Once you have chosen the perfect pumpkin for what you have in mind, bring them home. Next, decide where you are going to actually carve them at, keeping in mind that the actual cutting and digging out the guts will bring with it some mess, so choose someplace that you can easily clean up. For the actual cleaning, begin with the exterior of them before you do any actual marking or cutting. If you have a soft-sided old brush, lightly brush away any debris that might be on your future piece of artwork. If you absolutely must, you can take a damp washcloth and wipe the surface clean, but be sure to dry the exterior at this point, avoiding leaving the surface overly damp for any length of time, as this will only hasten the possibility of mold.

The top of the pumpkin should be cut first, so that you can clean the interior of the pumpkin out. Be sure to cut the top large enough to easily scoop out the insides, and if you plan to bake the seeds, have a bowl or other container at the ready to store them in. Clean the inside as thoroughly as you can, leaving as little to none of the threads and other guts as possible. The more of this left behind, the quicker the pumpkin will rot. We always use to say that the cleaner the house, the longer it would stand.

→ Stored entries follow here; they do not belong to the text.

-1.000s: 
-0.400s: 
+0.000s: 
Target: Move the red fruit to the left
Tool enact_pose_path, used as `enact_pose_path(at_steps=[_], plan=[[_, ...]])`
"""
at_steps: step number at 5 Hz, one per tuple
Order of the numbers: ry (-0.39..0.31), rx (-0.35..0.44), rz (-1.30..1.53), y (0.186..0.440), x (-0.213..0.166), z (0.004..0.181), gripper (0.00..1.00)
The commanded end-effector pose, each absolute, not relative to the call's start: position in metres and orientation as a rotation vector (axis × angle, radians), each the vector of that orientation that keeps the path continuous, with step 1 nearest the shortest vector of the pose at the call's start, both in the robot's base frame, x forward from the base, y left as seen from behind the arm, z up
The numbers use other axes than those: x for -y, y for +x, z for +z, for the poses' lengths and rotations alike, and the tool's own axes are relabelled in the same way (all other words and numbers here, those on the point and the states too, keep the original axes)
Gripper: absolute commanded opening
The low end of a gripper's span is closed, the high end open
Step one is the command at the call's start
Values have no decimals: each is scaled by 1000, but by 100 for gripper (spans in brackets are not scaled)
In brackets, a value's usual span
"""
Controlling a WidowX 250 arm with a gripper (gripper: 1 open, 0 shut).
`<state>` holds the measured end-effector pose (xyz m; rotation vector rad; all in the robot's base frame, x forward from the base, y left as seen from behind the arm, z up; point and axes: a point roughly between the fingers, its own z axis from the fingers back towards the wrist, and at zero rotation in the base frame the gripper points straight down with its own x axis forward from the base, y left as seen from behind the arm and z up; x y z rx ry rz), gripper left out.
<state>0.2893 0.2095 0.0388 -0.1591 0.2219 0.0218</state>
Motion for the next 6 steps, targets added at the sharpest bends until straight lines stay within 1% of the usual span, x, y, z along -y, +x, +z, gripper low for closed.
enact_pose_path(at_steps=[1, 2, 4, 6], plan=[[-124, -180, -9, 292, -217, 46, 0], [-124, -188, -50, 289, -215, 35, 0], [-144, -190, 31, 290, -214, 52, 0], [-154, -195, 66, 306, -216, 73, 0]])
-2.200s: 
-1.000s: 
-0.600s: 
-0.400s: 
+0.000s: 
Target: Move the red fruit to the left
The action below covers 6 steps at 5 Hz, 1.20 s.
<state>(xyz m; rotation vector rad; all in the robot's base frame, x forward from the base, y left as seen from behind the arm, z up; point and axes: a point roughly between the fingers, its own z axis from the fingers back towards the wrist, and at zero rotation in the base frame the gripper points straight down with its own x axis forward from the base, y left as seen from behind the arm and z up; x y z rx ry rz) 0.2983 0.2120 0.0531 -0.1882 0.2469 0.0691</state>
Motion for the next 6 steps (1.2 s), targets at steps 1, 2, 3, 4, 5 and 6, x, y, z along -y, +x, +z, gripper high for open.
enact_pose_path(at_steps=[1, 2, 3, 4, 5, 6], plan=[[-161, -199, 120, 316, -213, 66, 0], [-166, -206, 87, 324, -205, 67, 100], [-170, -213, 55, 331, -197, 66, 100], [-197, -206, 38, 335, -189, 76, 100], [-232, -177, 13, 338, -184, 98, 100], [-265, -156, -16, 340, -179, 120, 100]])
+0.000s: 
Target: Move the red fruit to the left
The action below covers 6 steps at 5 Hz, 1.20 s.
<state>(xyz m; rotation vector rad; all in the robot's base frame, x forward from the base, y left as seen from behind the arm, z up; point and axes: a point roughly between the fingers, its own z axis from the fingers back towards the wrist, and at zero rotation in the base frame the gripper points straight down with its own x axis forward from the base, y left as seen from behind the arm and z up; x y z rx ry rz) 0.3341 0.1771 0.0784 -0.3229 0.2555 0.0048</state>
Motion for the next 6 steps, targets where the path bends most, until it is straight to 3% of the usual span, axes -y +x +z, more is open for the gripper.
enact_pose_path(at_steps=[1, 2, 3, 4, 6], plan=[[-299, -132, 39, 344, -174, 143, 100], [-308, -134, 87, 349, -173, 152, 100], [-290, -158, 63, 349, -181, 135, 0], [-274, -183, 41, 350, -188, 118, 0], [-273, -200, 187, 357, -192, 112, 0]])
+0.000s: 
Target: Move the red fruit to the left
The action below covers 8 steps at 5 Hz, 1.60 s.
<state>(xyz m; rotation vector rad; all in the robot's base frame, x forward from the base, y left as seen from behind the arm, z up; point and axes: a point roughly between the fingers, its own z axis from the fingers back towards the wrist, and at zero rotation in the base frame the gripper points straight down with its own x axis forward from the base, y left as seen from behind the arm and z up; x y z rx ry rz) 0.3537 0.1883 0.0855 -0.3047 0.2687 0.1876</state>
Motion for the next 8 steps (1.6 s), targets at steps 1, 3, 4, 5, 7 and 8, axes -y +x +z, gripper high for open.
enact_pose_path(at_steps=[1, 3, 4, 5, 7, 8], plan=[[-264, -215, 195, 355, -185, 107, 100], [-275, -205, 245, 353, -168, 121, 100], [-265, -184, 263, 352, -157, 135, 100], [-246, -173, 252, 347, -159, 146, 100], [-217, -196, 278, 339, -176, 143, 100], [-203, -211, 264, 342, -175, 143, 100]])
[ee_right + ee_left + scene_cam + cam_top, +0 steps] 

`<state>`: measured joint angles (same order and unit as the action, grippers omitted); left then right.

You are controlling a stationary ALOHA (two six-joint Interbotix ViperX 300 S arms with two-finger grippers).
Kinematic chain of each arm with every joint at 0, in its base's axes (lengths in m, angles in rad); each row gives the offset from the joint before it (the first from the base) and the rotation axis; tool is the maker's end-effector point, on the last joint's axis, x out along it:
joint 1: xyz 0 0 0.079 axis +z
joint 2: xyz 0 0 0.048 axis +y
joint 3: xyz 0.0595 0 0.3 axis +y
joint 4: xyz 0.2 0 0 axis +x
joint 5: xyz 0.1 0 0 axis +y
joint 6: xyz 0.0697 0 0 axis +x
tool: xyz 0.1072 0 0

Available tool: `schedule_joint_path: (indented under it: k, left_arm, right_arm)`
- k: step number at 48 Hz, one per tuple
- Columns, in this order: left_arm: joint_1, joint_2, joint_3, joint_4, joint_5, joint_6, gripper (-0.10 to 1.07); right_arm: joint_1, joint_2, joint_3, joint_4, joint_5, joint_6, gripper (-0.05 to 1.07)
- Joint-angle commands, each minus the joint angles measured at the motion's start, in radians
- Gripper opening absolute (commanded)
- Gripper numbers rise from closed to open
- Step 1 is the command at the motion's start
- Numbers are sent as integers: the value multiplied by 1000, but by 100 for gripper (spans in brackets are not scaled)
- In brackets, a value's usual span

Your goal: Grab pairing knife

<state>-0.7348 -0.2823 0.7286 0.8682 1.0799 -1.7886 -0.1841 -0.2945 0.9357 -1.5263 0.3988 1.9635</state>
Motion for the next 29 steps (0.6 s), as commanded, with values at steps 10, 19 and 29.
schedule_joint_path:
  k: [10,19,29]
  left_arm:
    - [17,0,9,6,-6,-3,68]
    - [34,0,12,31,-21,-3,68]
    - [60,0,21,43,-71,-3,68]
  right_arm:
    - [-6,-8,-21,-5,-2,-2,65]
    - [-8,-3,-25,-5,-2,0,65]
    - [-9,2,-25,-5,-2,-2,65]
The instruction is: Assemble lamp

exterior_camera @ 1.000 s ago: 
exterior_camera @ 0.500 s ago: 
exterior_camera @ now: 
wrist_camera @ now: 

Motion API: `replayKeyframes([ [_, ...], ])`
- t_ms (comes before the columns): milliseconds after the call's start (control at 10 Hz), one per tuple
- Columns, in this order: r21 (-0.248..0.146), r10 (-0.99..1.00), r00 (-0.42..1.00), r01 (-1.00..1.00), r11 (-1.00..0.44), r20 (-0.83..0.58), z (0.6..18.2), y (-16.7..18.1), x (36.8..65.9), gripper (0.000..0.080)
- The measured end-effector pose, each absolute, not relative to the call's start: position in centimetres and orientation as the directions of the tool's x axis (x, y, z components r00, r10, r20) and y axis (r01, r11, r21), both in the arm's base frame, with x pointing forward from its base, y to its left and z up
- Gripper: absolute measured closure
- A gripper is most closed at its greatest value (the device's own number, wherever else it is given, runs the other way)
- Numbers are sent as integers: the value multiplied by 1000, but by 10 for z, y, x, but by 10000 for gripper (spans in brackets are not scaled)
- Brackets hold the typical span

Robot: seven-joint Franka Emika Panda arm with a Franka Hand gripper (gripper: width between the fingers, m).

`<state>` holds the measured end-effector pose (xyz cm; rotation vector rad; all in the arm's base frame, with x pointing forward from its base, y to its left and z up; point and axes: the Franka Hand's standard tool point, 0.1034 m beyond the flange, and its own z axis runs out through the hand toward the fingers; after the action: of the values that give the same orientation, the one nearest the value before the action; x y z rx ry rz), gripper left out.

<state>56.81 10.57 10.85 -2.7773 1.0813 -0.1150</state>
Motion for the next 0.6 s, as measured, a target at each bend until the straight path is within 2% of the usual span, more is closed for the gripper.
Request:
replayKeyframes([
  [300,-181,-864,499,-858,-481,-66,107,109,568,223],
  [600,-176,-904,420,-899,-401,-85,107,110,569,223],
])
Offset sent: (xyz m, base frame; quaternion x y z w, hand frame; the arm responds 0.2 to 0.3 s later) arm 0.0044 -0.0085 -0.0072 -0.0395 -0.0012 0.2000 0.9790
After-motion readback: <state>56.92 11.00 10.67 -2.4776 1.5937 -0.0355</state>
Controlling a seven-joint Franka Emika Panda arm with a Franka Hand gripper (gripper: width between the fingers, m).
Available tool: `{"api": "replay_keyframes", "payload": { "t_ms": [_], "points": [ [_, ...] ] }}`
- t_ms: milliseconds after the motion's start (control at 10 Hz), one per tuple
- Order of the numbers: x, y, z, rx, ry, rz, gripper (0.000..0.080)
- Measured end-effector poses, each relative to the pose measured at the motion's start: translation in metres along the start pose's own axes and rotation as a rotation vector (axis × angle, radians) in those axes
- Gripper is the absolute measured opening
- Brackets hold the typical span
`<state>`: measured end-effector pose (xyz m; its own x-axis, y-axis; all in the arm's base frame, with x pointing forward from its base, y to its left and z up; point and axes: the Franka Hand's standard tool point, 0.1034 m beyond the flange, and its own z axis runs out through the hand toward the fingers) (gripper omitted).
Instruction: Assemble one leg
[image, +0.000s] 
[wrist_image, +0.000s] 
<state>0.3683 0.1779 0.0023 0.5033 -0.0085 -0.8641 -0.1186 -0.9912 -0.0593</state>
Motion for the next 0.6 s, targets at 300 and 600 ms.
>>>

Once you have your design idea ready, you can either trace directly on the exterior of the pumpkin with a pen or marker, apply a transfer to follow, or just jump right in and freehand cut. If you have never tried this last suggestion, I highly recommend giving it a go. Some of my best designs throughout the years have been the result of those times I have just started cutting with nothing more than a very loose idea of what I want the finished jack-o-lantern to look like.

Transfers are a great way to create very intricate designs, and you may discover designs such as a cat sitting on the shoulder of a witch, to moons shining brightly over the initials RIP on a gravestone. These can often be found at the local grocery or five and dime type store. Some craft stores might also carry such items. If cute is more your style choices, cut out the word BOO! On the other hand, create a smiling but tooth missing pumpkin. Just about any design that is even remotely Halloween or Fall related, from traditional to off the wall, can be altered to work as a jack-o-lantern design.

When you have finished carving your masterpiece or whole entourage of them if that is more your thing, add a simple votive candle if the pumpkin is going to be located in a safe place, or insert a battery operated flame made specifically for lighting up pumpkins and other decorative items.